Arabic Romanization at PUL


ALA-LC Romanization Tables: Transliteration Schemes for Non-Roman Scripts

Princeton University Library uses American Library Association and Library of Congress (ALA-LC) approved Romanization Tables for their transliterations of Arabic, Hebrew, Judeo-Arabic, Ottoman Turkish, Persian, Syriac, Urdu**, and Yiddish languages into Roman script.

If you are having trouble locating works in your Main Catalog search, check to be sure you are using the correct transliteration. A link to PDFs of the current ALA-LC approved Romanization Tables for Arabic is listed here.
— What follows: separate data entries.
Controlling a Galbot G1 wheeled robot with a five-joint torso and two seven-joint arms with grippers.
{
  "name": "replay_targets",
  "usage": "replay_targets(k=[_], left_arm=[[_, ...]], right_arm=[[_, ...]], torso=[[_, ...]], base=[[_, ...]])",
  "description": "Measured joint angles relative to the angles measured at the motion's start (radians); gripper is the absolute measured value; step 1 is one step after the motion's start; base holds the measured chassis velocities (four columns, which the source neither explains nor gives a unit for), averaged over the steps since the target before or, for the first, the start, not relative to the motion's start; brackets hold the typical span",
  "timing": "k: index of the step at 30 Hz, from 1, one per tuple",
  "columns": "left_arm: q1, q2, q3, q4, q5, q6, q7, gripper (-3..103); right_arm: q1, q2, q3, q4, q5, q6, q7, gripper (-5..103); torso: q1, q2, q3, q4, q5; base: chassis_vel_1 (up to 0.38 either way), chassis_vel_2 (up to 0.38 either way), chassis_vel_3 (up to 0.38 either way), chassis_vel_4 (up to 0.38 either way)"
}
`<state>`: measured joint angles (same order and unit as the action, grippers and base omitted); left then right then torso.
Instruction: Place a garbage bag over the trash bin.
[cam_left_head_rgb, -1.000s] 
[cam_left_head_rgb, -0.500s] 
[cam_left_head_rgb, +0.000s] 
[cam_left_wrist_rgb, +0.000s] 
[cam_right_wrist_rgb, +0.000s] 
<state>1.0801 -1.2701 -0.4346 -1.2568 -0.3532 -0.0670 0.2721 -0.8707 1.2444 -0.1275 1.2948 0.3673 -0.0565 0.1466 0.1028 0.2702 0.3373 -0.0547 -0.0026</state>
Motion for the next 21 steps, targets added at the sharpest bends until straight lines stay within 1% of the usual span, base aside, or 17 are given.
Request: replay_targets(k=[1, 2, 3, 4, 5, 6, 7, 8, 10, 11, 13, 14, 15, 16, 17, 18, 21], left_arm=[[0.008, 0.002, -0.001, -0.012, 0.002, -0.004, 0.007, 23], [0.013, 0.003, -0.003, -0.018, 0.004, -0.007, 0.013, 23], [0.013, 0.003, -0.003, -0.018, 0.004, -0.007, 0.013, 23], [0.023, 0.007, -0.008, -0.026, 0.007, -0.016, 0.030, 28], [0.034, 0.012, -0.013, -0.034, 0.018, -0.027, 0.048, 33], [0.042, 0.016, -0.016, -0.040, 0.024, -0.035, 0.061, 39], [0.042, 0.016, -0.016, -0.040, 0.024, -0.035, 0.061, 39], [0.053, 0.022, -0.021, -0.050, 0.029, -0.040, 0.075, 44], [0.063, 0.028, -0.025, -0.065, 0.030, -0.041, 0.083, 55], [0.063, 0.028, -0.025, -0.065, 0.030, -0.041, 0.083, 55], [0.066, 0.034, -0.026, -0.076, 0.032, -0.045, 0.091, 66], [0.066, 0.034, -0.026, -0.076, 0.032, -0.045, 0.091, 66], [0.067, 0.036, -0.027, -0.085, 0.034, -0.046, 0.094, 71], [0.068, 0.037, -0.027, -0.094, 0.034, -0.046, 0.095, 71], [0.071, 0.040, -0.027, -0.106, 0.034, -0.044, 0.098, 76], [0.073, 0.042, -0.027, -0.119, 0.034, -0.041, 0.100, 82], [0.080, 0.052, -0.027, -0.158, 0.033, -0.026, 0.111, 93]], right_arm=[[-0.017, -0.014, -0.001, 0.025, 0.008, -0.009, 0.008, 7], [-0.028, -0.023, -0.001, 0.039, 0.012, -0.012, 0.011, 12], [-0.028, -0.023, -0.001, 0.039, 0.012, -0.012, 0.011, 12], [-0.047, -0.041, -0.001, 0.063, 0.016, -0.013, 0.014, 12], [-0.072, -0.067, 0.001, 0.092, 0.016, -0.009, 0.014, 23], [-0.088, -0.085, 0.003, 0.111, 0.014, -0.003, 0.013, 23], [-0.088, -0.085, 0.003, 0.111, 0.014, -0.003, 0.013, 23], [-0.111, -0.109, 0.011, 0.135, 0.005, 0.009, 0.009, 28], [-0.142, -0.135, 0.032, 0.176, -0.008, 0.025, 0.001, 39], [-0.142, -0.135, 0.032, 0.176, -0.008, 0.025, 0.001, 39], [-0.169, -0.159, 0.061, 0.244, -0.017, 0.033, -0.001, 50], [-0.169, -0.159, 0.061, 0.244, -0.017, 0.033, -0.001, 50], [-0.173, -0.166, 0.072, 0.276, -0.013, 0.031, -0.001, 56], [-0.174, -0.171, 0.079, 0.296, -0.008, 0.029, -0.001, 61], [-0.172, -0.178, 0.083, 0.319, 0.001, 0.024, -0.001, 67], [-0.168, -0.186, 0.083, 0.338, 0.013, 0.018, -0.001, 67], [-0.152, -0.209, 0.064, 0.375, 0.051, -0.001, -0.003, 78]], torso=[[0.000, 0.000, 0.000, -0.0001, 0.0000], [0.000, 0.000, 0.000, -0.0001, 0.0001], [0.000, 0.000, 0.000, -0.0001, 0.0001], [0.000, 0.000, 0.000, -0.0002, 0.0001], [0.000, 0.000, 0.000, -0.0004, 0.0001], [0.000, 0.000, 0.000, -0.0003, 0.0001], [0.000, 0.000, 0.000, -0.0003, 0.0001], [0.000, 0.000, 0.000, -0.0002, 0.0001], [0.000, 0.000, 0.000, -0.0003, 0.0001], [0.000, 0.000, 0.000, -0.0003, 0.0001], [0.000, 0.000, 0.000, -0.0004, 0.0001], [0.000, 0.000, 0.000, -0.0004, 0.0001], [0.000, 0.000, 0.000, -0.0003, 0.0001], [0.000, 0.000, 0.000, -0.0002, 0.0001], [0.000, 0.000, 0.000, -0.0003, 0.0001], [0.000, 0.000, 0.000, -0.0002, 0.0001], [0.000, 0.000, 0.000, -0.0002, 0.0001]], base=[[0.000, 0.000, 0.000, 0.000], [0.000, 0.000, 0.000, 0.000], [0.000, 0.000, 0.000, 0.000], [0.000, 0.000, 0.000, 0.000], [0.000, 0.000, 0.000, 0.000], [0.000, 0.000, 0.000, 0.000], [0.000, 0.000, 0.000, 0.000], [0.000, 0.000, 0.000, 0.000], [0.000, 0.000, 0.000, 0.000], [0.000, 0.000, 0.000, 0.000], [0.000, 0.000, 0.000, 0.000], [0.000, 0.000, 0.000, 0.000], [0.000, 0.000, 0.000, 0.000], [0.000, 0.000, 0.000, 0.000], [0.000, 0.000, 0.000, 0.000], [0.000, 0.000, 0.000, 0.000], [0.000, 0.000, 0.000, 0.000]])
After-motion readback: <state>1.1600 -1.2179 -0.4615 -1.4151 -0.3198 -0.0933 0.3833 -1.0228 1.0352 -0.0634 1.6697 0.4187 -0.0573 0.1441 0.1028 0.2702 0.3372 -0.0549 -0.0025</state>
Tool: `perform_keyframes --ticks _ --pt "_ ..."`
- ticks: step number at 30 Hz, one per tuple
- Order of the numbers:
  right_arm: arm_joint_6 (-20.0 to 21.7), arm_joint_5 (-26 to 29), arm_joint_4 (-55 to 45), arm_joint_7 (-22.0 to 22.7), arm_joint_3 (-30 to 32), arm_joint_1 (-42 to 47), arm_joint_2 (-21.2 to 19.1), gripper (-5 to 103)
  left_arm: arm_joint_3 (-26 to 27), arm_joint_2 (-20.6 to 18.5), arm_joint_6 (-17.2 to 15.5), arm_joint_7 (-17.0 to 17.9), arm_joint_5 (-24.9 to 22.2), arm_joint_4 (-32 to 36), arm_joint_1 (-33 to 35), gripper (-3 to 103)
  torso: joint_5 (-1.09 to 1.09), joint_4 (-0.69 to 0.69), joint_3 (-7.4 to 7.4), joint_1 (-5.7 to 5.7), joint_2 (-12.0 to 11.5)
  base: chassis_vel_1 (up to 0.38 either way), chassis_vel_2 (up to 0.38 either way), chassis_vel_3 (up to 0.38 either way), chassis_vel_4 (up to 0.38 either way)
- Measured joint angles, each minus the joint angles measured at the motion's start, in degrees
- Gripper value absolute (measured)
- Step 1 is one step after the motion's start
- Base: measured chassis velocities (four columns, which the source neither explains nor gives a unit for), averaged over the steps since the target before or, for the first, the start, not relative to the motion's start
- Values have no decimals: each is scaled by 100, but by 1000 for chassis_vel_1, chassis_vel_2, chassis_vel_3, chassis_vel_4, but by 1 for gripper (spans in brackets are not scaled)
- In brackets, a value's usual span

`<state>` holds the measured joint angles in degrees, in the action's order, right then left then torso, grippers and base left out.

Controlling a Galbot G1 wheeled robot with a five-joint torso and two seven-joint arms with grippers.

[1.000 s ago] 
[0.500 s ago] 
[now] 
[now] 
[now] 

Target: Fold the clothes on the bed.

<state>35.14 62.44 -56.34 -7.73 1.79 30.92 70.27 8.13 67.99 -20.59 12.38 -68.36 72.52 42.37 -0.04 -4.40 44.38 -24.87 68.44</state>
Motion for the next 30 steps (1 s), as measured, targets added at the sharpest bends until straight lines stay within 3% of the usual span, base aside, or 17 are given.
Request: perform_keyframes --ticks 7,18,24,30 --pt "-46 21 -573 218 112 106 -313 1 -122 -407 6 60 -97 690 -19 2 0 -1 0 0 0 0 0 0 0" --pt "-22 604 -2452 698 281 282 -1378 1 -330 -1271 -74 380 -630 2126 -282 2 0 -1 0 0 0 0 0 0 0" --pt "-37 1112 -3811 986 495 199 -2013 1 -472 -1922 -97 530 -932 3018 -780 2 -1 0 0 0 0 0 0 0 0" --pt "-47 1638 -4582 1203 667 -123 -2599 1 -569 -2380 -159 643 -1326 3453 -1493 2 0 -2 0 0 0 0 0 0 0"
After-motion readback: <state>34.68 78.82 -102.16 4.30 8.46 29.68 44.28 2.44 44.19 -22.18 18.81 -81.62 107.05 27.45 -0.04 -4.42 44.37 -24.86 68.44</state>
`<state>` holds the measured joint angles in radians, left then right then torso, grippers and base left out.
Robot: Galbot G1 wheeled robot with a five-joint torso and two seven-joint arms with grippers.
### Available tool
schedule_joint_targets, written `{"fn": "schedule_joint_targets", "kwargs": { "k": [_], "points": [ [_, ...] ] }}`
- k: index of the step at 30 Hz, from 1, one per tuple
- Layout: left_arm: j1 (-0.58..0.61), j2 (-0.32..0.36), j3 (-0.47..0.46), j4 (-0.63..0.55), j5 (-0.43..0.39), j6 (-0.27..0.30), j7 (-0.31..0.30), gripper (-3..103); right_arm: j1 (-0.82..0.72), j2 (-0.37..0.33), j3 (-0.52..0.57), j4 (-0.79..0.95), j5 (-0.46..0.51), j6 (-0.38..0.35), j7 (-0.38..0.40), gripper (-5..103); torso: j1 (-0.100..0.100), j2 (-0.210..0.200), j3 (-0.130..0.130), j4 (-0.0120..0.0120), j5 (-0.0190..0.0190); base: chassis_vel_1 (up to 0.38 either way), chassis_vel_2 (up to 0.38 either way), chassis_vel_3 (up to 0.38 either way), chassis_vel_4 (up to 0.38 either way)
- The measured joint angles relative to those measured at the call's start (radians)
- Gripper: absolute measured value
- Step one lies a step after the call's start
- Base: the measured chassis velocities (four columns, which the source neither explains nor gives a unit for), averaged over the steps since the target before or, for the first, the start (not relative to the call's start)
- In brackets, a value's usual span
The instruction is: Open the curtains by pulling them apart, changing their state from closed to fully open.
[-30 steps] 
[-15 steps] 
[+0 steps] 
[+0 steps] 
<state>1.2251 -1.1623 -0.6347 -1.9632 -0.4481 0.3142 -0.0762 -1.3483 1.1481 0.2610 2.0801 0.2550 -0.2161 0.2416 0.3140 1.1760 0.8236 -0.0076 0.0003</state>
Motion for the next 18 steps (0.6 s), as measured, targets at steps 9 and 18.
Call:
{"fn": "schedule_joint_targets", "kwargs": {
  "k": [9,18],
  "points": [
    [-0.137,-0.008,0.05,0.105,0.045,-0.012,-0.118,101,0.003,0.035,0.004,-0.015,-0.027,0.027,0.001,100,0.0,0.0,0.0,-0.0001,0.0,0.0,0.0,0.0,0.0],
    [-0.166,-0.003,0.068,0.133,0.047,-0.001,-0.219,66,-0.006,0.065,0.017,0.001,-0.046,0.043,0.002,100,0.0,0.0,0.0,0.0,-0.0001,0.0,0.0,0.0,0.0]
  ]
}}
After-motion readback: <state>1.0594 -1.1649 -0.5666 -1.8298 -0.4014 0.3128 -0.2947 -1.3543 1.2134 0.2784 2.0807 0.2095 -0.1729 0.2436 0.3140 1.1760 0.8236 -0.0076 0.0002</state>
Problems with using non-Roman script (mainly Arabic) when searching in our catalog

Specific Arabic characters that are problematic in WorldCat

The diacritics of Romanized characters are not consistent. There is a mixture of ALA Romanization rules in both Unicode and non-Unicode characters set, in addition to non-ALA Romanized diacritics. We can detect non Unicode characters (2 characters to form one Arabic diacritical characters like ā which is a + ¯ Macron diacritics versus 1 character in Unicode ā ) i.e. Daqāʼiq al-ʻArabīyah versus Daqāʼiq al-ʻArabīyah . Apparently they are similar but you can discover the difference if you try to erase the character by using the back space key. This doesn’t affect the search results.

The problematic characters are: āáḍḥṣṭūẓ Ā Ḍ Ḥ Ī Ṣ Ṭ Ū Ẓ both small and capital forms.

Use or non-use of Arabic stop words

Al-taarif is a very controversial issue. In some library systems like Millennium the system will omit the al-taarif automatically in order to enable retrieval of titles with or without al-taarif. Maybe it is useful to use the same practice in WorldCat .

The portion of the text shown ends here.